This leads to the question of exactly what kinds of motion, apart from free fall, can take you through the horizon. To what degree can you control your fall, without requiring infinite acceleration?

Suppose Adam decides that, rather than free-falling through the horizon,
he wants to use a rocket backpack to control his descent.
His goal is to maintain a constant ordinary velocity of –*v* relative to each ship
in the flotilla that he passes, all the way down to the horizon itself.
Of course any real flotilla must end at some finite distance above the horizon,
but Adam plans to follow the same criterion whether there’s an actual ship beside
him or not.

At any event (*t*, *x*) with *x* > *t*, the *q* coordinate
is arctanh(*t*/*x*), so the 4-velocity of the flotilla ship passing through this event
is:

u_{flotilla}= (cosh(q), sinh(q)) = 1/√(x^{2}–t^{2}) (x,t)
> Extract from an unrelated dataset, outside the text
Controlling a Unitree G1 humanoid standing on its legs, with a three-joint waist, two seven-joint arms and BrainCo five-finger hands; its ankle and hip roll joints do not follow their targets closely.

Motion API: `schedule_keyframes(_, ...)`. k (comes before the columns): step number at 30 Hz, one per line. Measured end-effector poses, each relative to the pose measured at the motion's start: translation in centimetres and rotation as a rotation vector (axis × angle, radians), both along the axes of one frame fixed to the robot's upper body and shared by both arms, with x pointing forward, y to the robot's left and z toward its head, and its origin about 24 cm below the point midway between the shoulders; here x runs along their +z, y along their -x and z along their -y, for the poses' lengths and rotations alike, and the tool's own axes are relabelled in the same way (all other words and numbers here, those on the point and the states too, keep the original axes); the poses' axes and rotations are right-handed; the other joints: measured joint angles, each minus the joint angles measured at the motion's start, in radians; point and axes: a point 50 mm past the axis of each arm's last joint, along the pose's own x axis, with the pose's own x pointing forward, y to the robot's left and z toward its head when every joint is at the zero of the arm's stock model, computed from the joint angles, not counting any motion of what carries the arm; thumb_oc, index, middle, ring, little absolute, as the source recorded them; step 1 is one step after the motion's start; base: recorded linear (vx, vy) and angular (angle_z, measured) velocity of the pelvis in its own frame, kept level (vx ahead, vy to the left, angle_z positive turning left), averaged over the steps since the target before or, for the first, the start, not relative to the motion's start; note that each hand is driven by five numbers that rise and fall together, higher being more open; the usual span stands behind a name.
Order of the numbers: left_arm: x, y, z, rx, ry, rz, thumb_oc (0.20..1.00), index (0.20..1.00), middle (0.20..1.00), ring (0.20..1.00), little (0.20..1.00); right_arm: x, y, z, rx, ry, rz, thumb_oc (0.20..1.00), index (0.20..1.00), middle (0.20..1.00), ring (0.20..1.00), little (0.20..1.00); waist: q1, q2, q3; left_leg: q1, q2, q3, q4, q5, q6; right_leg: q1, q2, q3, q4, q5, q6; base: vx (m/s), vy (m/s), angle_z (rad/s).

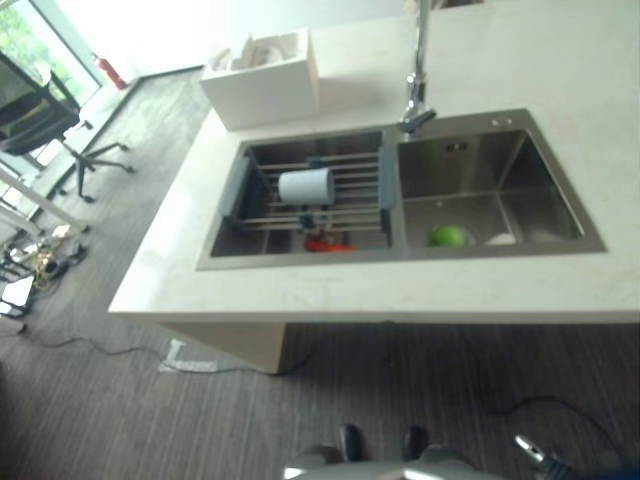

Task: Place the dishes in the dishwasher.

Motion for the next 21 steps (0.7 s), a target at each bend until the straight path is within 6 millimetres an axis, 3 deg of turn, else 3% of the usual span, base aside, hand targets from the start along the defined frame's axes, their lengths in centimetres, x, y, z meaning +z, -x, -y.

What we want is a world line for Adam that has a constant dot product with
this vector field of **u**_{Adam} · **u**_{flotilla} =
–1/√(1–*v*^{2}).
It turns out that we can describe such a world line
in (*t*, *x*) coordinates by the equation:

x+t=A^{2}(x–t)^{–(1–v)/(1+v)}

where *A*^{2} is a constant that sets the position of the world line without
changing its properties of interest. We can write the (*t*, *x*) coordinates of this
world line in terms of a parameter *w* = *x*–*t*, while being careful to keep in
mind that this parameter is *not* proper time along the world line:

(t,x) = (1/2) (A^{2}w^{–(1–v)/(1+v)}–w,A^{2}w^{–(1–v)/(1+v)}+w)

The tangent vector with respect to *w* is then:

∂_{w}(t,x) = –(1/2) ((1–v)/(1+v)b(w)^{2}+ 1, (1–v)/(1+v)b(w)^{2}– 1)

whereb(w) =Aw^{–1/(1+v)}

We can normalise this vector to a squared length of –1 to get Adam’s 4-velocity,
also taking account of the fact that ∂_{w}(*t*, *x*)
points backwards in time so we need to reverse it:

u_{Adam}= 1/[2√(1–v^{2})] ((1–v)b(w) + (1+v) /b(w), (1–v)b(w) – (1+v) /b(w))

If we note that, along Adam’s world line:

x+t=wb(w)^{2}, and

x^{2}–t^{2}=w^{2}b(w)^{2}

then it’s not hard to show that:

u_{Adam}·u_{flotilla}= –1/√(1–v^{2})

This verifies our claim that the ordinary velocity Adam and the flotilla ship will
measure for each other has a magnitude of *v*.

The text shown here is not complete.